Beyond mAP: Towards Better Evaluation of Instance Segmentation

In the pursuit of advancing computer vision technologies, evaluating the performance of instance segmentation models has predominantly relied on a metric known as Average Precision (AP). Despite its widespread use, AP has notable limitations that often result in selecting models that produce suboptimal results in real-world applications.

Every time, I select the model architecture or run hyper-parameter tuning purely based on mAP, it often ends up unexpected model. Therefore, to junior AI researchers, I used to suggest using the old-fashioned model rather than chasing after state-of-the-art.

This essay explores insights from the paper Beyond mAP: Towards Better Evaluation of Instance Segmentation, emphasizing the need for improved evaluation metrics and methodologies to address the shortcomings of AP.

Understanding the Pitfalls of AP

Average Precision measures the area under the precision-recall curve, prioritizing predictions based on confidence scores. However, AP focuses more on the order of predictions rather than their confidence and fails to penalize false positives at the lower end of the precision-recall curve. This encourages models to “hedge” predictions by generating low-confidence duplicates, artificially inflating scores without improving true performance. For example, a model may produce multiple overlapping predictions for a single object, increasing recall without meaningful gains in precision.
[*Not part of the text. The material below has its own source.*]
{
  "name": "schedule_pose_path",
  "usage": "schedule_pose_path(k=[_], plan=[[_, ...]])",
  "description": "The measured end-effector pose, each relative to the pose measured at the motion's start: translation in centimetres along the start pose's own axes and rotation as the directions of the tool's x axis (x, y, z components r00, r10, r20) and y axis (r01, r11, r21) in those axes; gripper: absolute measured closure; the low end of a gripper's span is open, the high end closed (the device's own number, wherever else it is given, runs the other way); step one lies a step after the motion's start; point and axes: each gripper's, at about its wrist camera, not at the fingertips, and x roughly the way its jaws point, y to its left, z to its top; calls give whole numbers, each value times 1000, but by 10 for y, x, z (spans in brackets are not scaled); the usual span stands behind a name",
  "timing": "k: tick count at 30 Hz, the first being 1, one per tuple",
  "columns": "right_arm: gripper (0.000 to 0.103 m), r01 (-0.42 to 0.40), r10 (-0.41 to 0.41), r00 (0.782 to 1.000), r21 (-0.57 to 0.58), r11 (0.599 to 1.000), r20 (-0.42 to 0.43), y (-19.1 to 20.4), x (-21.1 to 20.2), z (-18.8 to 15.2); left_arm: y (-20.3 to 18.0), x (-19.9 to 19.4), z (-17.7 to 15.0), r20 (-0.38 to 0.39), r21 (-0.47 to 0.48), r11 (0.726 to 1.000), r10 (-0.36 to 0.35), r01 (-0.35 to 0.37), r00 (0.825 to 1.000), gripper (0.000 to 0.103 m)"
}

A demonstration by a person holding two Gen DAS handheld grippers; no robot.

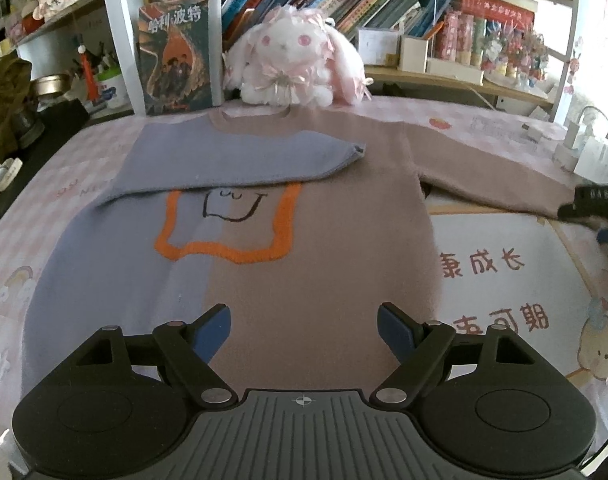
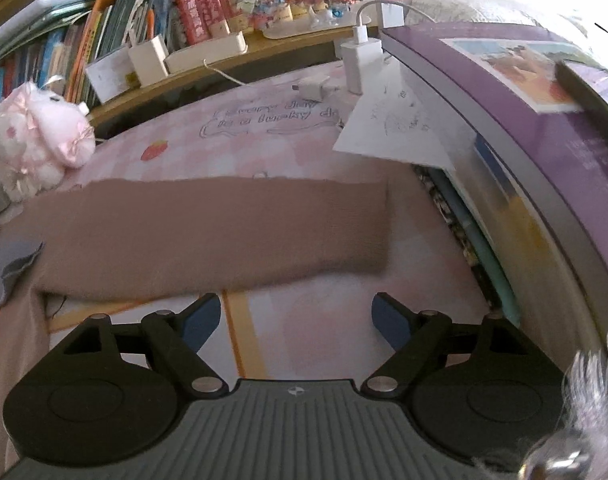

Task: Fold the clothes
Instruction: 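Grasp the taupe sleeve cuff with the right gripper and lift it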

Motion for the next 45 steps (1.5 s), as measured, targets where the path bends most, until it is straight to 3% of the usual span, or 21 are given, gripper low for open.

Toward Better Evaluation Metrics

To address these issues, the paper proposes new metrics to quantify spatial and categorical duplication errors. Spatial hedging occurs when models generate overlapping predictions for the same object, while category hedging involves assigning multiple class labels to a single instance. The authors introduce Semantic Sorting and Non-Maximum Suppression (NMS), a method that suppresses duplicates by leveraging semantic segmentation masks.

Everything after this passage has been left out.